For decades, Alice’s art was functional in every sense of the word. She created art to earn her living, to feed her family. She made bowls and plates and mugs. Her pottery held a family’s food and drink. Thousands of functional pieces. Alice held earth - clay - in her hands and shaped it into vessels that held the essence of daily life. Thousands and thousands of people are using her pottery. They remember Alice for the sky blue glazes that gave everyday ware the patina of heaven. All those years, Alice, the master craftsman, was the artist who imbued our everyday tables with the colors of heaven.
In the middle of her life, Alice redefined herself as a healer, a nurse, a person called to help others. But art was the center of her being, and she was destined to return to it. When she did, Alice returned with a vengeance. She grabbed slabs of earth and heaved them into vessels to scream at injustice, at pain that drives a boy to renounce his life. To mourn for Sam - her son who committed suicide - and all the people whose suffering is impossible to soothe.
She returned with a vengeance and shaped earth into women, women with stories to tell. Stories so profound, so powerful, that they made us join hands and weep. Warrior Women. This collection - the Warrior Women - stands one hundred plus. The skill, the attention to detail, the sheer craftsmanship, is magnificent. An army of clay, of everywomen, who marched into our consciousness and gave us strength to declare, “Never again”! Women can never be silenced again by rape, by slavery, by brutality. The Warrior Women collection was Alice’s masterpiece, which she created against the odds.

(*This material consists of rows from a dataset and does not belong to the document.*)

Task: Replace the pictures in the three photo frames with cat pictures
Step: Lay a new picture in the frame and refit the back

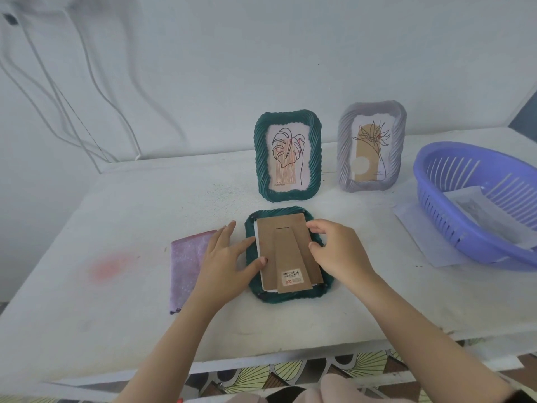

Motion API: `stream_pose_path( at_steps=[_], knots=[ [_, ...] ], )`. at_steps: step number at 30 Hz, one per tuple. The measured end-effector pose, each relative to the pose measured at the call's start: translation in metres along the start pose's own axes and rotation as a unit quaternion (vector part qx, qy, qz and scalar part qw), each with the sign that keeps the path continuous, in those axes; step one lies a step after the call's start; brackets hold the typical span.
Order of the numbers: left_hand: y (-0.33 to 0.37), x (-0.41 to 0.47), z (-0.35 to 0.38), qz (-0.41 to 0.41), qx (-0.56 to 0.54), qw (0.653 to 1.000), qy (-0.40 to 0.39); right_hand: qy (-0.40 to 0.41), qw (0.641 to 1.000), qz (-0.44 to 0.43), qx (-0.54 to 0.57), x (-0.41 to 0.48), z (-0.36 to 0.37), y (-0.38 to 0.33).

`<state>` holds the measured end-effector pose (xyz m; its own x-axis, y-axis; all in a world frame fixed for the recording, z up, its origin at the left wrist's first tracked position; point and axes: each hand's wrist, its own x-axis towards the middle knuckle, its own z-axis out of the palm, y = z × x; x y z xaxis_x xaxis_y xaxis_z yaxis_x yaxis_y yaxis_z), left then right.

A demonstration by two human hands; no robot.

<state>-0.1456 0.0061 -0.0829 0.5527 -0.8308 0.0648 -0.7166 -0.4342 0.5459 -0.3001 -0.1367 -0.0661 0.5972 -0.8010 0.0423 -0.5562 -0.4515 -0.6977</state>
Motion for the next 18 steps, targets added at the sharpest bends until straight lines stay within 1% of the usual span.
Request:
stream_pose_path(
  at_steps=[9,18],
  knots=[
    [0.000,0.004,0.000,0.013,-0.012,1.000,0.001,-0.029,0.999,-0.014,0.030,0.004,-0.001,0.003],
    [0.001,0.008,0.002,-0.011,-0.027,1.000,0.005,-0.014,0.999,-0.036,0.016,0.007,-0.001,0.014]
  ],
)
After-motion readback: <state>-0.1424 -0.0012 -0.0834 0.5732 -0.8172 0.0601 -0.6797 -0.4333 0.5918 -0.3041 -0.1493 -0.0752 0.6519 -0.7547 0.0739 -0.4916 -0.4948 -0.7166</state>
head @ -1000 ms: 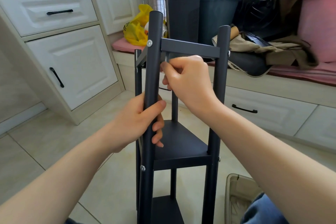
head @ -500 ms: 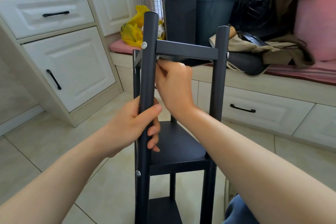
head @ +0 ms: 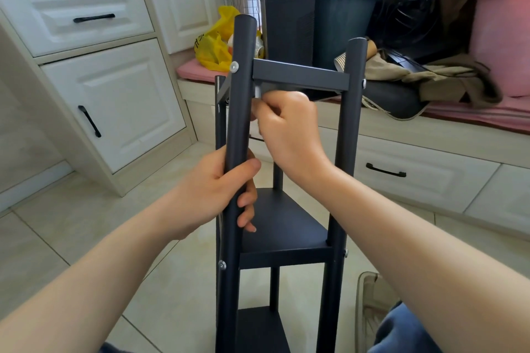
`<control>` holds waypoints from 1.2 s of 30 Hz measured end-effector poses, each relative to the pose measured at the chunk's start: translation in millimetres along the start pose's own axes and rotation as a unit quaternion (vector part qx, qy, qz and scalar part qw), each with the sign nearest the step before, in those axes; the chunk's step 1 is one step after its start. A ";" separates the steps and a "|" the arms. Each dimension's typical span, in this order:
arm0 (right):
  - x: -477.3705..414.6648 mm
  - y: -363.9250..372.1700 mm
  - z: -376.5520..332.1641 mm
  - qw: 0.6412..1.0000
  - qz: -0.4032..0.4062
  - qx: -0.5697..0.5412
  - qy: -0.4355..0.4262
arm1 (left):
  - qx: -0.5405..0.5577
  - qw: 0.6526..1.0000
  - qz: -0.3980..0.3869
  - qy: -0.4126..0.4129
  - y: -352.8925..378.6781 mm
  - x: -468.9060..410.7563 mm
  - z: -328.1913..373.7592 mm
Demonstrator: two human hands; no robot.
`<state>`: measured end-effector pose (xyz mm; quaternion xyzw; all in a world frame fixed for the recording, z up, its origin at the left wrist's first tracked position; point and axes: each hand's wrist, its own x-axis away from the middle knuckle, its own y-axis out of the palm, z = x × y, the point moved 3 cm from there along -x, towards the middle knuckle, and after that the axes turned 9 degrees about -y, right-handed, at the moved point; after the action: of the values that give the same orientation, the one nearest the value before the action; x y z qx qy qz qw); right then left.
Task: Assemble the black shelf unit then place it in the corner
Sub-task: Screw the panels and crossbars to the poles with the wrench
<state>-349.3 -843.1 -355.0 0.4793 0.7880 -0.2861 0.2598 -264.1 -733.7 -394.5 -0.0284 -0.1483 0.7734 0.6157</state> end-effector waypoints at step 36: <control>1.6 -16.3 -11.0 1.000 -0.002 0.022 0.015 | -0.002 1.000 -0.013 0.003 2.5 -0.7 1.5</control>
<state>-366.3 -840.6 -345.1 0.4878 0.7859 -0.2968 0.2371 -266.6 -735.2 -393.9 -0.0305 -0.1484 0.7650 0.6259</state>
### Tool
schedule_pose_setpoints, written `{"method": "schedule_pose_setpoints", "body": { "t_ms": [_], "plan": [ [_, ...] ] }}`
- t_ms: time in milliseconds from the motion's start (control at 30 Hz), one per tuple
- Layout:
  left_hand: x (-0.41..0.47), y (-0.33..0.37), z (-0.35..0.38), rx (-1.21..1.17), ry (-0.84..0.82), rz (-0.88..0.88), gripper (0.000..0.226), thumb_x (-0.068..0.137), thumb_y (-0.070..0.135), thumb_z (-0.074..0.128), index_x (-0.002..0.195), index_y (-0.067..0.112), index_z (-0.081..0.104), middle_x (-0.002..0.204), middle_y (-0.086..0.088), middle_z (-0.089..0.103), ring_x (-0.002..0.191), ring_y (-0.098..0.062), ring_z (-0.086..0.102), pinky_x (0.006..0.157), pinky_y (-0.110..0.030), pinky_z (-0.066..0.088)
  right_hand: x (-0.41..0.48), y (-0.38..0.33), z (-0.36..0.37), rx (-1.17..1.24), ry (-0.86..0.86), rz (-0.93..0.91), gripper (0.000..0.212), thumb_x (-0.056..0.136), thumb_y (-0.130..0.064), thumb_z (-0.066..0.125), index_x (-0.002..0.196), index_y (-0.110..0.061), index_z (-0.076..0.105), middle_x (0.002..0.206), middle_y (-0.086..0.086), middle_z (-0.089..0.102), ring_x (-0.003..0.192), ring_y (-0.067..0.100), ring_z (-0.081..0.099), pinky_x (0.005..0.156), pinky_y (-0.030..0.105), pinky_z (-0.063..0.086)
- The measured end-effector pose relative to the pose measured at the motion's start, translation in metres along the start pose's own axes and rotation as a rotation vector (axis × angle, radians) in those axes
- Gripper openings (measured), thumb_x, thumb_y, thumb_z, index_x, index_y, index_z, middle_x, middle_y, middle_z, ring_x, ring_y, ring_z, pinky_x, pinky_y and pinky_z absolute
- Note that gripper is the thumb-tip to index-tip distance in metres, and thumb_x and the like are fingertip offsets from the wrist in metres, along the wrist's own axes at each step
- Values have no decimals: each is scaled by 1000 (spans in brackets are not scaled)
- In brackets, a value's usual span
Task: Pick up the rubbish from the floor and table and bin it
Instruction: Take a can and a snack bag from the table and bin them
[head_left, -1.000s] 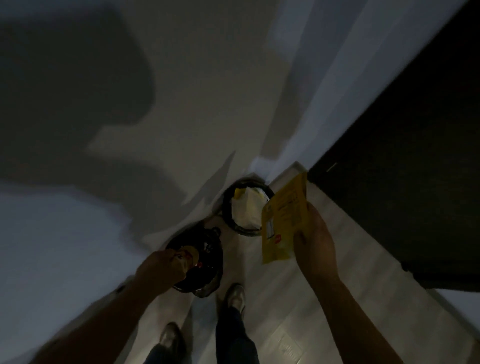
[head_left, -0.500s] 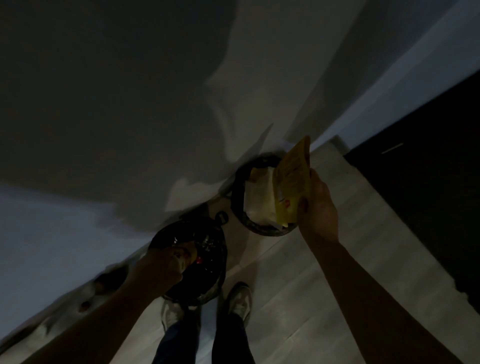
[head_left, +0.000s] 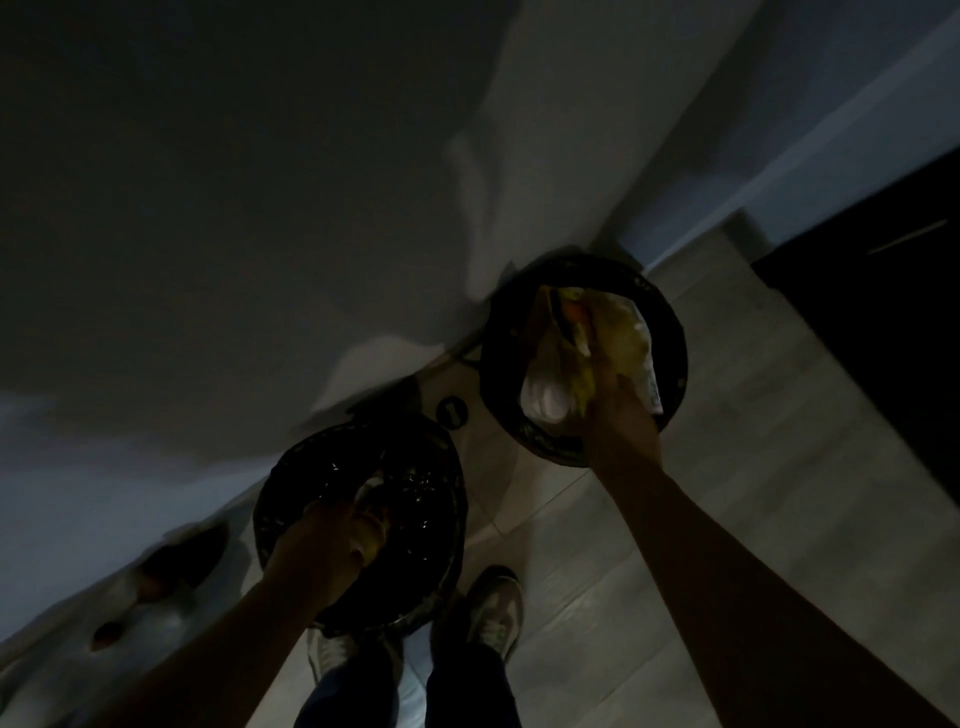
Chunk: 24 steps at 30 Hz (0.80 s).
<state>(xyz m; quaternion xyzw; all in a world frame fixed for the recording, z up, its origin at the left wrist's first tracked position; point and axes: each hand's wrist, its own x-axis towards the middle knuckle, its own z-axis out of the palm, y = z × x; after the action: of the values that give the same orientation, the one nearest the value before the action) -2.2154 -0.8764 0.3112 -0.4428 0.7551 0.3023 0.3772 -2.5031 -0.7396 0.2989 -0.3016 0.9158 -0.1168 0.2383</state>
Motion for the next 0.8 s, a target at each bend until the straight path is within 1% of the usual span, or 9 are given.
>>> {"method": "schedule_pose_setpoints", "body": {
  "t_ms": [100, 200, 267, 333, 400, 467, 567, 667, 800],
  "plan": [
    [15, -2, 10, 1, -10, 15, 61, 92, 31, 55, 146, 21, 28, 141, -6, 41, 128, -23, 44, 101, -31, 38, 13, 7, 20, -19, -60, 89, 57, 99, -10, 40, 151, -14, 16, 133, 22, 50, 121, 36, 49, 104, 43, 38],
    [24, -2, 15, -38, 1, 77, 58, 91, 37, 57, 142, 22, 35, 135, -4, 48, 122, -20, 48, 98, -31, 42, 31, 9, 27, 5, -138, 215, 48, 99, -10, 39, 146, -3, 29, 136, 25, 48, 124, 36, 47, 102, 39, 35],
    [30, 0, 16, -70, 28, 107, 52, 89, 37, 59, 136, 21, 44, 128, -3, 53, 116, -18, 52, 94, -28, 44, 42, 15, 37, -56, -182, 249, 50, 101, -14, 36, 148, 0, 23, 135, 22, 49, 122, 32, 48, 101, 36, 32],
    [38, 3, 16, -104, 73, 117, 45, 89, 34, 60, 131, 20, 50, 123, -3, 57, 112, -18, 55, 92, -27, 46, 47, 20, 46, -186, -239, 221, 54, 103, -19, 30, 150, -2, 9, 144, 17, 41, 130, 26, 41, 109, 33, 19],
    [46, 8, 16, -133, 106, 145, 42, 90, 31, 59, 130, 20, 50, 123, -1, 58, 113, -16, 56, 92, -23, 44, 53, 28, 58, -167, -208, 198, 56, 103, -19, 32, 151, -5, 8, 146, 14, 40, 132, 24, 39, 110, 33, 14],
    [53, 16, 17, -124, 114, 184, 40, 93, 29, 55, 131, 19, 49, 126, 1, 56, 116, -13, 53, 91, -14, 38, 57, 31, 67, -52, -152, 237, 58, 102, -19, 37, 152, -7, 10, 142, 17, 44, 130, 27, 43, 108, 31, 22],
    [62, 24, 18, -62, 184, 189, 30, 93, 29, 53, 120, 16, 55, 117, -2, 60, 108, -18, 57, 89, -23, 44, 69, 38, 82, 47, -179, 370, 48, 101, -20, 40, 146, -7, 29, 141, 19, 45, 127, 32, 45, 96, 17, 41],
    [70, 27, 19, -93, 147, 188, 24, 90, 27, 59, 112, 17, 59, 109, 1, 62, 103, -13, 59, 79, -16, 43, 77, 37, 86, -48, -201, 418, 48, 101, -29, 41, 142, -6, 35, 141, 20, 44, 129, 35, 44, 104, 41, 37],
    [68, 27, 13, -105, 163, 173, 25, 87, 29, 61, 109, 16, 60, 107, 0, 62, 101, -15, 60, 83, -24, 48, 67, 38, 77, 12, -54, 527, 39, 97, -32, 49, 127, -6, 50, 127, 19, 55, 117, 37, 52, 88, 43, 43]
  ]
}}
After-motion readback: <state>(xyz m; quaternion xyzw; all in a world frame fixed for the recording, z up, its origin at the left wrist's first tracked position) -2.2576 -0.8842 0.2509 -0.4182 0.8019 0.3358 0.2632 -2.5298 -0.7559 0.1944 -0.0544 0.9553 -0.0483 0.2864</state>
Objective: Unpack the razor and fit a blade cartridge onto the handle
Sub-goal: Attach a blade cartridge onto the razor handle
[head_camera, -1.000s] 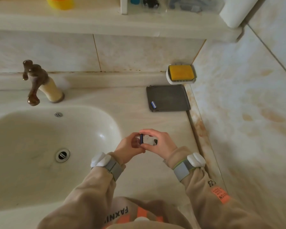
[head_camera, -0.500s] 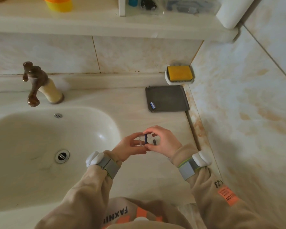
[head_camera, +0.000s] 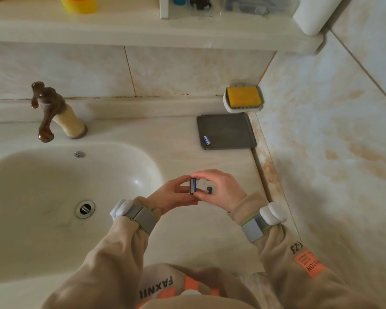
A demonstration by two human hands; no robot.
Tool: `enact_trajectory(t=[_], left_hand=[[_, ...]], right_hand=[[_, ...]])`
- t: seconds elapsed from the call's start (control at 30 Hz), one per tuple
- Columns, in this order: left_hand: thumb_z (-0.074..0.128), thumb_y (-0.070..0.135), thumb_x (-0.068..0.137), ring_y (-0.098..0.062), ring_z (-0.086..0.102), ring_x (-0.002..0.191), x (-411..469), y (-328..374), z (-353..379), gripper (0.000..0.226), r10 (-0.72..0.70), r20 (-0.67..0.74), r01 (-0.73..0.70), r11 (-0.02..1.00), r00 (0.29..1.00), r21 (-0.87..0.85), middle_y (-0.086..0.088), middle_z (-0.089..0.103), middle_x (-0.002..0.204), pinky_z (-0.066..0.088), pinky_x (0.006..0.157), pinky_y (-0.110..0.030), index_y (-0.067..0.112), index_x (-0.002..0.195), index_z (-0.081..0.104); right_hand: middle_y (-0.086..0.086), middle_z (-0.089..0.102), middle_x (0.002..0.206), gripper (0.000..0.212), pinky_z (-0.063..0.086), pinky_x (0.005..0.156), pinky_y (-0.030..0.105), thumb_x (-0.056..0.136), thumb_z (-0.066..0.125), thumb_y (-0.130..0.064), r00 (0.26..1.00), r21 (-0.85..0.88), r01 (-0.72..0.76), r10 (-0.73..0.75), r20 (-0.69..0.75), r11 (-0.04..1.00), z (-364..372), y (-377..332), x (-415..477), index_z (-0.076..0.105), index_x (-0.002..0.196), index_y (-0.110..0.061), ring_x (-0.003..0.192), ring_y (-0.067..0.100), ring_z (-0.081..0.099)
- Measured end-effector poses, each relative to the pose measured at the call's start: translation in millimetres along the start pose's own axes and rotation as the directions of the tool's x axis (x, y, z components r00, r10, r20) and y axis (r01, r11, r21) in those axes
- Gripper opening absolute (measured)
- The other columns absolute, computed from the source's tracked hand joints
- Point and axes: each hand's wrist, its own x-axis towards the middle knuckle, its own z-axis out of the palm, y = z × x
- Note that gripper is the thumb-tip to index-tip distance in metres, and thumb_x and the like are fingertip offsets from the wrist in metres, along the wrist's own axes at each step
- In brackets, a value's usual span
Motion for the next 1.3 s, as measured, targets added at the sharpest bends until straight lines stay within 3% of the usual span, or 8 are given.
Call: enact_trajectory(t=[0.1,0.33,0.6,1.03,1.3], left_hand=[[0.060,0.004,0.070,-0.018,0.069,0.085,-0.1,-1.2,0.8,0.051,-0.010,0.007,0.010,1.000,1.000,0.005,-0.015,0.065,0.103,0.055,0.085,-0.026,0.019,0.118,0.050],[0.062,0.007,0.069,-0.019,0.067,0.088,-0.3,-1.5,2.8,0.048,-0.021,-0.010,0.022,0.997,1.000,0.069,-0.018,0.064,0.107,0.054,0.089,-0.029,0.023,0.114,0.052],[0.063,0.001,0.081,-0.026,0.064,0.100,-1.8,3.1,-0.8,0.042,-0.029,-0.029,0.032,0.991,0.999,0.127,-0.017,0.065,0.113,0.054,0.088,-0.029,0.023,0.115,0.052],[0.055,-0.007,0.083,-0.012,0.070,0.085,1.9,6.2,2.1,0.051,-0.067,-0.032,0.073,0.955,0.997,0.286,-0.013,0.064,0.109,0.056,0.076,-0.021,0.014,0.128,0.044],[0.054,-0.011,0.081,-0.013,0.069,0.084,4.4,5.1,3.7,0.055,-0.050,-0.059,0.067,0.939,0.997,0.337,-0.016,0.064,0.107,0.056,0.078,-0.022,0.011,0.131,0.042]], right_hand=[[-0.004,0.067,0.110,0.042,0.037,0.088,0.014,0.076,0.068,-0.024,0.998,-0.053,0.009,-0.005,0.070,0.999,-0.1,1.3,1.5,0.061,0.118,-0.023,0.103,0.009,0.056],[-0.001,0.063,0.105,0.034,0.039,0.082,0.014,0.074,0.068,-0.021,0.994,-0.070,0.024,-0.016,0.109,0.997,2.6,1.5,4.3,0.064,0.108,-0.016,0.097,0.010,0.056],[-0.005,0.061,0.113,0.044,0.044,0.089,0.024,0.075,0.072,-0.035,0.993,-0.079,-0.002,0.011,0.115,0.997,3.4,2.5,3.1,0.060,0.114,-0.021,0.106,0.011,0.055],[0.001,0.063,0.101,0.033,0.046,0.084,0.029,0.071,0.074,-0.017,0.987,0.001,-0.130,0.129,0.096,0.992,4.5,1.9,5.7,0.065,0.102,-0.017,0.094,0.014,0.058],[-0.002,0.060,0.103,0.036,0.047,0.084,0.031,0.069,0.073,-0.024,0.985,-0.016,-0.141,0.142,0.096,0.990,7.8,1.7,3.5,0.062,0.103,-0.019,0.095,0.011,0.057]])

As she fought her own battle with breast cancer. As she shook her fists - wet with clay - at the heavens. As she promised that women can rise, can rise from the depths of horror, can shape a fair, just, and beautiful future. Warrior Women was Alice’s promise to her beloved daughter Ann, to her precious granddaughter Luna, and to all of us, every one of us who beheld her work and were inspired - nay, transformed - by it. Her promise that the future can be better than the past, that we can endow the patina of heaven into the vessels of our days.
But Alice the artist wasn’t done. Before she breathed her last, she shaped the earth into whimsical critters who frolicked and danced. To make us giggle, to remind us in the very best way that there is joy and laughter amid terrible suffering.
This is Alice’s legacy. Her art encourages us to see heaven everyday, to know we are strong, to scream when we see injustice, to recognize beauty, and to emulate our heroines. And, finally, to remember to giggle.